Google recently purchased Motorola’s Mobility segment for a cool $12.5 billion. The deal is being called Google’s insurance policy against legal attacks from rivals such as Apple, Inc. TechCrunch points out that this deal adds 17,000 patents and 7,000 pending patents to Googles’ portfolio. The interesting news will now be to see how far Google will take Motorola Mobility considering the $12.5 billion dollar deal is 1/3 of Google’s cash in hand – not meaning to suggest in any way that the deal was all cash.
Motorola Mobility is responsible for the cell phone and TV Set-top ox business and Google is not backing down by offering a 63% premium to gain access to Motorola’s patent library. Google is essentially guarding itself against the Android system going through an intellectual property battle. It could be that perhaps Google wants to be more like Apple – owning the ecosystem around its Android platform but if not, the patent warfare might get heated up. Google also claims that the deal won’t harm Googles’ relationship with other handset manufacturers but that doesn’t seem likely at all.
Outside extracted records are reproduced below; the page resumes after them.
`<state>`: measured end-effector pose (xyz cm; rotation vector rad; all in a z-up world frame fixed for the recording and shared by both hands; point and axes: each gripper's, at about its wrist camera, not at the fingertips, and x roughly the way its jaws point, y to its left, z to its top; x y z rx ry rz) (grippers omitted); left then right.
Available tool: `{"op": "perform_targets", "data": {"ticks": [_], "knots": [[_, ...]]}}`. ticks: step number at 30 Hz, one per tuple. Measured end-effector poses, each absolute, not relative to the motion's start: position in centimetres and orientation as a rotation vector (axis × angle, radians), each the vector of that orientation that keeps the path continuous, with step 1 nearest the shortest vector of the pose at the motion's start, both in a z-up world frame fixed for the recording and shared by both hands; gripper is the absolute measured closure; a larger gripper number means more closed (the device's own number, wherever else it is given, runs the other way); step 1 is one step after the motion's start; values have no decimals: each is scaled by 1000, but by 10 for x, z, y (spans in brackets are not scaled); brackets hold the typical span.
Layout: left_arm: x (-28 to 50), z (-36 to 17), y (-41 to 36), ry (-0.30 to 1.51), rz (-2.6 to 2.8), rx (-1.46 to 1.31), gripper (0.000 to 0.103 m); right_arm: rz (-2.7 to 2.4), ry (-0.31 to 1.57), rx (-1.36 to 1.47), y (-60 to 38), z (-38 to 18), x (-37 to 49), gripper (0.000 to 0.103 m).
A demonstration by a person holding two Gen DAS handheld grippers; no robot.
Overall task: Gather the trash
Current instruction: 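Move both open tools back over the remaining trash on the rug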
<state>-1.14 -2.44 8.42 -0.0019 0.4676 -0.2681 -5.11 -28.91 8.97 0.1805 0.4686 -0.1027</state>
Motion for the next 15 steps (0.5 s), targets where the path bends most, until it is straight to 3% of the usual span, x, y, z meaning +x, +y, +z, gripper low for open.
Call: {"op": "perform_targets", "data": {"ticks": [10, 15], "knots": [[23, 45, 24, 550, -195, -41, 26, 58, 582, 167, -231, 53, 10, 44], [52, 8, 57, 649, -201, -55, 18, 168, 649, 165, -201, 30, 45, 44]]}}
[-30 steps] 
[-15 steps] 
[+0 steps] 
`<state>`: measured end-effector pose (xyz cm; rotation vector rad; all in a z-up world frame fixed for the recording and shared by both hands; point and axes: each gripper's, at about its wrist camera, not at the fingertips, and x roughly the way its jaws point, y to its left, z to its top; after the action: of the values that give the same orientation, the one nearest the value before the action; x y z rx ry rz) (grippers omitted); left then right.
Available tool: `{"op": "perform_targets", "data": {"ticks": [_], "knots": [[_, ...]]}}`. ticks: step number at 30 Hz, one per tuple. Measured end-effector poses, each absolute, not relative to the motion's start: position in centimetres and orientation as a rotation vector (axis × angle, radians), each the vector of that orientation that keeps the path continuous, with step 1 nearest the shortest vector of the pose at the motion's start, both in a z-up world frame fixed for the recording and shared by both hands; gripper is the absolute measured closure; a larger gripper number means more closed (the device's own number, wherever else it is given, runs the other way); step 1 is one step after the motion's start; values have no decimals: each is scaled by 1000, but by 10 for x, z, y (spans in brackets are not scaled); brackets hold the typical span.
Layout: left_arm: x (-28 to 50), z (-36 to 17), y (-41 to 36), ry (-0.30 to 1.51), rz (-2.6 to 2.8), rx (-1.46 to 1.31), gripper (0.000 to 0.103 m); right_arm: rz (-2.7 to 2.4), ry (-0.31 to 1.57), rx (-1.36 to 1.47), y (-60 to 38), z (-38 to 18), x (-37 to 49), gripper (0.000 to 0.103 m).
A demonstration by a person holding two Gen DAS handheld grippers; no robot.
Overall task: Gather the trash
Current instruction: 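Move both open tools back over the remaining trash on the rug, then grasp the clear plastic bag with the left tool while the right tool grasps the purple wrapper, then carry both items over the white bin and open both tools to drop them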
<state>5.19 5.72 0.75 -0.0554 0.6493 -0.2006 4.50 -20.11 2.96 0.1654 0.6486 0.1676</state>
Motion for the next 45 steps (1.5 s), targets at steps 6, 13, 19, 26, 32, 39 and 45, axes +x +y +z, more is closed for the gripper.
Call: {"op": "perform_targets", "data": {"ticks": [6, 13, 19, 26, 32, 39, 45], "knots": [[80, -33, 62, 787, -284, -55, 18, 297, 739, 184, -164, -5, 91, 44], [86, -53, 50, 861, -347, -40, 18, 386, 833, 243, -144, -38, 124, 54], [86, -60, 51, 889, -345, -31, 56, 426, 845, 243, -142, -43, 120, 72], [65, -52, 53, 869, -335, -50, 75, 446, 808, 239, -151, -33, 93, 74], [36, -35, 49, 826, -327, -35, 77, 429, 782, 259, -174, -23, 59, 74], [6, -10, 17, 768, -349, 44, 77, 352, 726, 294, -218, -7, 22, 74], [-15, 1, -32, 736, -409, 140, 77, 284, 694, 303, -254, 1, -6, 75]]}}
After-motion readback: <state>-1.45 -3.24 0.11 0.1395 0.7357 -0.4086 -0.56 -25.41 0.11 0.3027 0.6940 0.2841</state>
The good news is for Blackberry (Research in Motion) and Nokia that they have now become targets for takeover as well, shooting their share values up. Google has now acquired Motorola to not only create the hardware that users like but to couple it with Google’s popular Android software. In the long run it would have been difficult for Google to compete with someone like Apple that is able to marry the hardware and software as easily as Apple does with the iPhone and Googles’ new acquisition will make way for them to stand head to head with Apple.
On the other hand, we may also see GoogleTV being pushed to Motorola’s set-top boxes and that could be a nightmare for some cable and satellite companies. Either way, I think the deal is only fair in terms of Google now being able to compete with Motorola – what this will mean for the consumer (aside from a better phone) is to be determined as time passes on.